Polislerle savcılar “işbirliği” yapmasın. Polislerle savcılar sadece hukuka dayalı görevlerini yapsınlar istiyoruz.

Artık hukuka, adalete güvenmek istiyoruz.

Ve ben. Özellikle.

Gözaltına alınan polisler. “Bir gün sıra onlara da gelecek” tehditi savurmadan önce. Savururken. Savurduktan sonra. Bir özeleştiri yapsınlar istiyorum.

“Keşke bunlar olmasaydı” desin istiyorum biri. Bir küçük pişmanlık.

Ve yine de.

Adalet adaletsizlikle sağlanamayacağından. Yanlış yanlışla düzeltilemeyeceğinden.

Ergenekon’da, Balyoz’da, casusluk davasında yapılan haksızlıkları, adaletsizlikleri yapanlar da adil yargılansınlar.

Cezalandırılan suçsuzların günahlarını, sadece gerçekten suçlular ödesin.

11 AĞUSTOS İTİBARİYLE HANGİ KÖŞE YAZARI, NE İŞ YAPACAK?

Ertuğrul Özkök, “Erdoğan’ı anlamak” üzerine yazılarından oluşan büyük bir külliyat sahibi olacak.

Ahmet Hakan, “Erdoğan’ın meziyetleri”ni sıralamaya başlayacak.

Fehmi Koru, Gül’e tercümanlık yapacak. Ne derken, ne demek istedi yazacak.

Yılmaz Özdil bildiği gibi devam edecek.

Abdülkadir Selvi, Köşk’ün ve Hükümetin “biline” dediğini yazacak, Özal döneminde Özkök’e ait olan koltuk kendisine kalacak.

Ayşe Arman, “inadına yaşamak” üzerine diziler yapacak.

Memduh Bayraktaroğlu, “Ben haklıydım” yazıları yazacak.

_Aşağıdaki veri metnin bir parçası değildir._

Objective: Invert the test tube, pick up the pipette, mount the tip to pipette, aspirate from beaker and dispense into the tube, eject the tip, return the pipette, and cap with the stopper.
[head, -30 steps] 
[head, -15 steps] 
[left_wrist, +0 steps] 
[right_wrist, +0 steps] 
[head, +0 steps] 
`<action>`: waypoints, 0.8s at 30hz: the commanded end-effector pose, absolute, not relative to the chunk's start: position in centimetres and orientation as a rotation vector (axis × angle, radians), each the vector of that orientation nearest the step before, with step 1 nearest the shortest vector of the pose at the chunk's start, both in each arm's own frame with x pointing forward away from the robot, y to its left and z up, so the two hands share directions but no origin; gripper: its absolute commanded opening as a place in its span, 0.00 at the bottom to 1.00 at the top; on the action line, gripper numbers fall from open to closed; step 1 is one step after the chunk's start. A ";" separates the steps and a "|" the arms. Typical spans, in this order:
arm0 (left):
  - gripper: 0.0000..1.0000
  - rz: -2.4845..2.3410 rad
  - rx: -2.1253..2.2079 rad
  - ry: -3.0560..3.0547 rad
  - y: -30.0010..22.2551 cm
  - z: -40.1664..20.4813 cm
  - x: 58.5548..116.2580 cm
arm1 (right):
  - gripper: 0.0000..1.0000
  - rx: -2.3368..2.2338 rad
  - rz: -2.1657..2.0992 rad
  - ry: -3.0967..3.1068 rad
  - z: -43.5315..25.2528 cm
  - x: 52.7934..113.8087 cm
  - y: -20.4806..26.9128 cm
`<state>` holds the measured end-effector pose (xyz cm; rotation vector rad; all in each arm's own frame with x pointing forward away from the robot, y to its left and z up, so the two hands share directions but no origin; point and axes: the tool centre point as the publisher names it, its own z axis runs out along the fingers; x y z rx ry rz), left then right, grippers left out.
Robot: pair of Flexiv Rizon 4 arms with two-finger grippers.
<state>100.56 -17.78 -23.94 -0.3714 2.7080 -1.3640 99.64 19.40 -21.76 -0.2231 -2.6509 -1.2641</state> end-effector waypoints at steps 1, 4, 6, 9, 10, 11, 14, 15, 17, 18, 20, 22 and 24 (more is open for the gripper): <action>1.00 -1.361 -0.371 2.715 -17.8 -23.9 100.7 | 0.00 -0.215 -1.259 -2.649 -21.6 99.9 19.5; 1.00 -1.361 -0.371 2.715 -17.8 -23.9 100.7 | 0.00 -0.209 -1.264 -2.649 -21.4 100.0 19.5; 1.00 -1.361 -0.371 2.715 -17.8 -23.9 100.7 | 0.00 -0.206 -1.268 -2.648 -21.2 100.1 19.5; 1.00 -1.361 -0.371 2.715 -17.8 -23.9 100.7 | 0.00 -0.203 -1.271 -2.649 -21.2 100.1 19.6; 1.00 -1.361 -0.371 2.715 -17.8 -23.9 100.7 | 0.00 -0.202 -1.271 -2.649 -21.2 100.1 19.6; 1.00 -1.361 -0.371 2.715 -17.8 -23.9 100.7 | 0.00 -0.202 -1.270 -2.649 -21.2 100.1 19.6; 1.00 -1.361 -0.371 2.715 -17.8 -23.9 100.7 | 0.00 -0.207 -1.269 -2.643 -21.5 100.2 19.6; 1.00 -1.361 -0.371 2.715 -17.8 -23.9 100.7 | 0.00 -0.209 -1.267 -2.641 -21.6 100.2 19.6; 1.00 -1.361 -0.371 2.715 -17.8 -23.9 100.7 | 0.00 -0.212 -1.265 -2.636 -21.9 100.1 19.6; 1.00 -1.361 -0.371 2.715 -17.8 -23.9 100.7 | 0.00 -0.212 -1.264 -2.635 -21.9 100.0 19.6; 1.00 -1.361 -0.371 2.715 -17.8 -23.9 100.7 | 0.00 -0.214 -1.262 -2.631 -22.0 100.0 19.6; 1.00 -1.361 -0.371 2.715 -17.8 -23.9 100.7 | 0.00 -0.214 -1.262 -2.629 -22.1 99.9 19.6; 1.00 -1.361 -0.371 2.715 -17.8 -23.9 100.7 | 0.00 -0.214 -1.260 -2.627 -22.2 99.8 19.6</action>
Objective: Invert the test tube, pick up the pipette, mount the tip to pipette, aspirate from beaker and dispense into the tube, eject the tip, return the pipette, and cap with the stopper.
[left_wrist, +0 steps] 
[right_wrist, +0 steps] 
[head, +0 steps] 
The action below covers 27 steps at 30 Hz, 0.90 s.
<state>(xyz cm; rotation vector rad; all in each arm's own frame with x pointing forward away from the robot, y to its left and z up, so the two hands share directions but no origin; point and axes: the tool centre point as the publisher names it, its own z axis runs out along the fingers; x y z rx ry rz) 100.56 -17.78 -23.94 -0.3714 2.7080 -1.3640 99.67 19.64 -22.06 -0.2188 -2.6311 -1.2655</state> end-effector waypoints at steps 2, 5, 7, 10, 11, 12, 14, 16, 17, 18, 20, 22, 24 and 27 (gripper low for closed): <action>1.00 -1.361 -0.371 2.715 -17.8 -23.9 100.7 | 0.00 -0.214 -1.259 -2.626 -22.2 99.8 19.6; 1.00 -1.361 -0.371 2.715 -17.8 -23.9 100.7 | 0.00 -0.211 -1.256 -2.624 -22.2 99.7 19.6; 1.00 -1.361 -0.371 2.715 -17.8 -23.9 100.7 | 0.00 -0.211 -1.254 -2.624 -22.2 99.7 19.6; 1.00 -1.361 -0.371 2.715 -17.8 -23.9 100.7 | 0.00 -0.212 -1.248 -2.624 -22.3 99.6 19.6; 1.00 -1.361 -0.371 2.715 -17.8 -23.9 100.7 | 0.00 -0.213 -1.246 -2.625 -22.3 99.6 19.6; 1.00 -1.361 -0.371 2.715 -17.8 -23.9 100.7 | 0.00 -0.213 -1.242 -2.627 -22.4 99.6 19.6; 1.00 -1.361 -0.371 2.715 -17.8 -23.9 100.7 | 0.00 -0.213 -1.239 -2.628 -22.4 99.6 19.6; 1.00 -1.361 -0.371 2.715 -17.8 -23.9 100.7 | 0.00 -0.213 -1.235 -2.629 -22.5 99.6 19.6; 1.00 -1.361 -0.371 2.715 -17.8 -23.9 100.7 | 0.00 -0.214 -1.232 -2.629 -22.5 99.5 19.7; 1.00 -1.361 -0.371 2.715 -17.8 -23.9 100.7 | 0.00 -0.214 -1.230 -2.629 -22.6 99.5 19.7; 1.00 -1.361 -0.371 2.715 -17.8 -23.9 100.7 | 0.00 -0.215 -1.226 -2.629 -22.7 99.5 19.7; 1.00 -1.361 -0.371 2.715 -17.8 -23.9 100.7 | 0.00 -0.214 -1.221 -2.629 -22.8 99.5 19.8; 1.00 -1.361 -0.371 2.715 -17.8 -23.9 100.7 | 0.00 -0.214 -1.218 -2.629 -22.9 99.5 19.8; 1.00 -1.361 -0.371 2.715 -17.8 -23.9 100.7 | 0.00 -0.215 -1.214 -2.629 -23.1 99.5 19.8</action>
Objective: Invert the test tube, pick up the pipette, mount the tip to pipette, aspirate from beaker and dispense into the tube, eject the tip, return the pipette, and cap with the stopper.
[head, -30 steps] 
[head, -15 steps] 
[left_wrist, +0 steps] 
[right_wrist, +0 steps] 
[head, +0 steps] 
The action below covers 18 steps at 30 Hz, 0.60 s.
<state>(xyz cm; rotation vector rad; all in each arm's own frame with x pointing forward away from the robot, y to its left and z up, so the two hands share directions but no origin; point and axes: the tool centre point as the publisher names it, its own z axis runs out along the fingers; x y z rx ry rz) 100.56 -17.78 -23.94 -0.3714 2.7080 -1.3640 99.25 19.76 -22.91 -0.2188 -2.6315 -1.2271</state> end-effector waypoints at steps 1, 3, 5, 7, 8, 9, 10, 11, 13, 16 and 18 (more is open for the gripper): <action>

Mustafa Karaalioğlu, “Bu medya da olmadı, şuraya mı gitsem” kulisleri yapmaya, esas işine harcadığı zamandan daha çoğunu harcayacak.

Fatih Altaylı, “Müstehakız, müstehaksınız, müstehak” yazıları döşenecek.

HİÇ SAKINCASI YOK, FEHMİ KORU ÜZÜLEBİLİR

Fehmi Koru, “cemaat-hükümet çatışmasına ne kadar üzüldüğümü anlatamam” diye yazmış.

Cemaate emek veren insanların gayretlerinin cemaate sonradan eklenenlerin hataları nedeniyle heba olmasına üzülüyormuş.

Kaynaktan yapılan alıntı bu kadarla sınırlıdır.